統合失調症について/3.治療をはじめる前に知っておきたいこと【診察と診断-②】

心の病気

●統合失調症の診断基準

統合失調症は、体の病気のように、検査の結果ですぐにわかる病気ではありません。
そこで、臨床の場で使われているのが、心の病気の診断基準です。

近年、欧米で提唱され、世界標準の診断基準となっているのが、WHO(世界保健機関)発行の「ICD-10(国際疾病分類・第10改訂版)」と、アメリカ精神医学会発行の「DSM-5(精神疾患の分類と診断の手引・改訂第5版)」の2つです。

中でも、「DSM-5」は世界の多くの国で用いられており、日本でも主流となっています。
「DSM-5」の診断基準では、①妄想②幻覚③解体した会話④ひどくまとまりのない、または緊張病性の行動⑤陰性症状の5つのうち2つ以上(うち少なくとも1つは①②③)が1カ月間持続している場合に統合失調症が疑われるとしています。

ただ、実際には、現場の医師は、こうした国際基準の通りに診断しているわけではありません。
前述したように、統合失調症以外の病気でも、幻覚や妄想のような統合失調症とよく似た症状を示すこともあり、また、症状には個人差もあるため、医師は、これらの診断基準はあくまでも参考程度にとどめ、みずからの経験と知識をもとに診断と治療を行っていきます。

●診察後の医師からの説明

診察のあと、医師から患者さんや家族に説明されることは次のようなことです。

■病状と診断名
■休息(休養)の必要性
■今後の治療方針
■薬の効果と副作用
■今後の見通し(予想される経過)
■日常生活で気をつける点

ただし、これらの説明を初診のときに一度に行うことはむずかしいので、必要な説明をまず行い、病状が落ち着くのを見ながら、少しずつ説明を加えていくというのが一般的です。

●病名の告知には十分な配慮が必要

残念ながら、一般にまだ「統合失調症」という病気に対する誤解や偏見があることは確かです。
しかし、患者さんやその家族に正しく病気のことを知ってもらうためにも、また適切な治療を行っていくためにも、病名の告知は避けて通れません。

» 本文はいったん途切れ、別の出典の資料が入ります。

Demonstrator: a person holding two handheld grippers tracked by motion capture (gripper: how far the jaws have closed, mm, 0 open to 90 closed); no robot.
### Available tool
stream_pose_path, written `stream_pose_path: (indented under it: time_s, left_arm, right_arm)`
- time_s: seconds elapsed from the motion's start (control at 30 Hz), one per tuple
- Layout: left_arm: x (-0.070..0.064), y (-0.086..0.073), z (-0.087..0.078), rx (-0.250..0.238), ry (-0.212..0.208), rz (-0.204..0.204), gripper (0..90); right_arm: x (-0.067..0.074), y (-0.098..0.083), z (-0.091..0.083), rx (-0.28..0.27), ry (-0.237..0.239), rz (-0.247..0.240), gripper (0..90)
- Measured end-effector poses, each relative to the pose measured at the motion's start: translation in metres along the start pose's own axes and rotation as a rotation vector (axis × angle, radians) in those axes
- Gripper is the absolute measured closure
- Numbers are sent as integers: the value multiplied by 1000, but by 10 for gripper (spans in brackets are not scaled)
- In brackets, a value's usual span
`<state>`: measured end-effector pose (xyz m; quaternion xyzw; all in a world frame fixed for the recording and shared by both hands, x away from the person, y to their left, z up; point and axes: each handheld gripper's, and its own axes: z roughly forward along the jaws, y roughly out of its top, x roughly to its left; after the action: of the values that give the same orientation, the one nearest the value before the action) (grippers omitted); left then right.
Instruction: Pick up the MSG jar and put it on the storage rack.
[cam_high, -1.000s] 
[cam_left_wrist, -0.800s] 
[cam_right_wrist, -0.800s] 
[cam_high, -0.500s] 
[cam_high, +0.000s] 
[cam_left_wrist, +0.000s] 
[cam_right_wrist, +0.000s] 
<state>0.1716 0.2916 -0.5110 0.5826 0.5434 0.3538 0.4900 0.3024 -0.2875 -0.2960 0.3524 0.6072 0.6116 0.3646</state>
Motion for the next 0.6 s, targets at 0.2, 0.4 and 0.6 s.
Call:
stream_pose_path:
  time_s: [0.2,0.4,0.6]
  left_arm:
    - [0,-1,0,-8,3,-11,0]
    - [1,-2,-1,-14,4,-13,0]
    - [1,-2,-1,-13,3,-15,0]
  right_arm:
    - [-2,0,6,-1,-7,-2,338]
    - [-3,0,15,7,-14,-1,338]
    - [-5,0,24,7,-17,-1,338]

ただし、病名の告知にあたっては、時期を選び、患者さんの気持ちに十分に配慮をした上で行う必要があります。
また、家族の意見を聞くことも大切です。

初診ですぐに病名の告知を行い、薬物治療を開始するようなことは、まずありません。
ふつうは、経過観察を経て、数ヵ月かけてじっくり病名を特定するための情報を集めていきます。

次に、告知に際して留意すべき点をあげてみます。

■主治医が責任を持って計画的に話す
病名の告知は「諸刃の剣」です。
中途半端な伝わり方をすれば、患者さんにつらい思いをさせ、信頼関係をそこねることにもなりかねません。
告知は、主治医が、患者さんの不安をかき立てないように、責任を持って、計画的に行うべきです。

■患者さんに病気のイメージを正しく伝える
統合失調症は決して絶望的な病気ではないこと、きちんと治療をすれば必ずよくなること、ただし再発が多い病気であることなどを患者さんに正しく認識してもらうことは、治療をつづけていく上できわめて大切です。

■混乱時の告知は避ける
妄想や幻覚(幻聴)が強く、患者さんが混乱している時期に病気の説明をしても、かえって反発されたり、絶望して治療を拒否したりするおそれがあります。

その場合は、本人には症状がある程度おさまったところに医師から話しますが、家族には病名を伝えて理解を求めることが一般的です。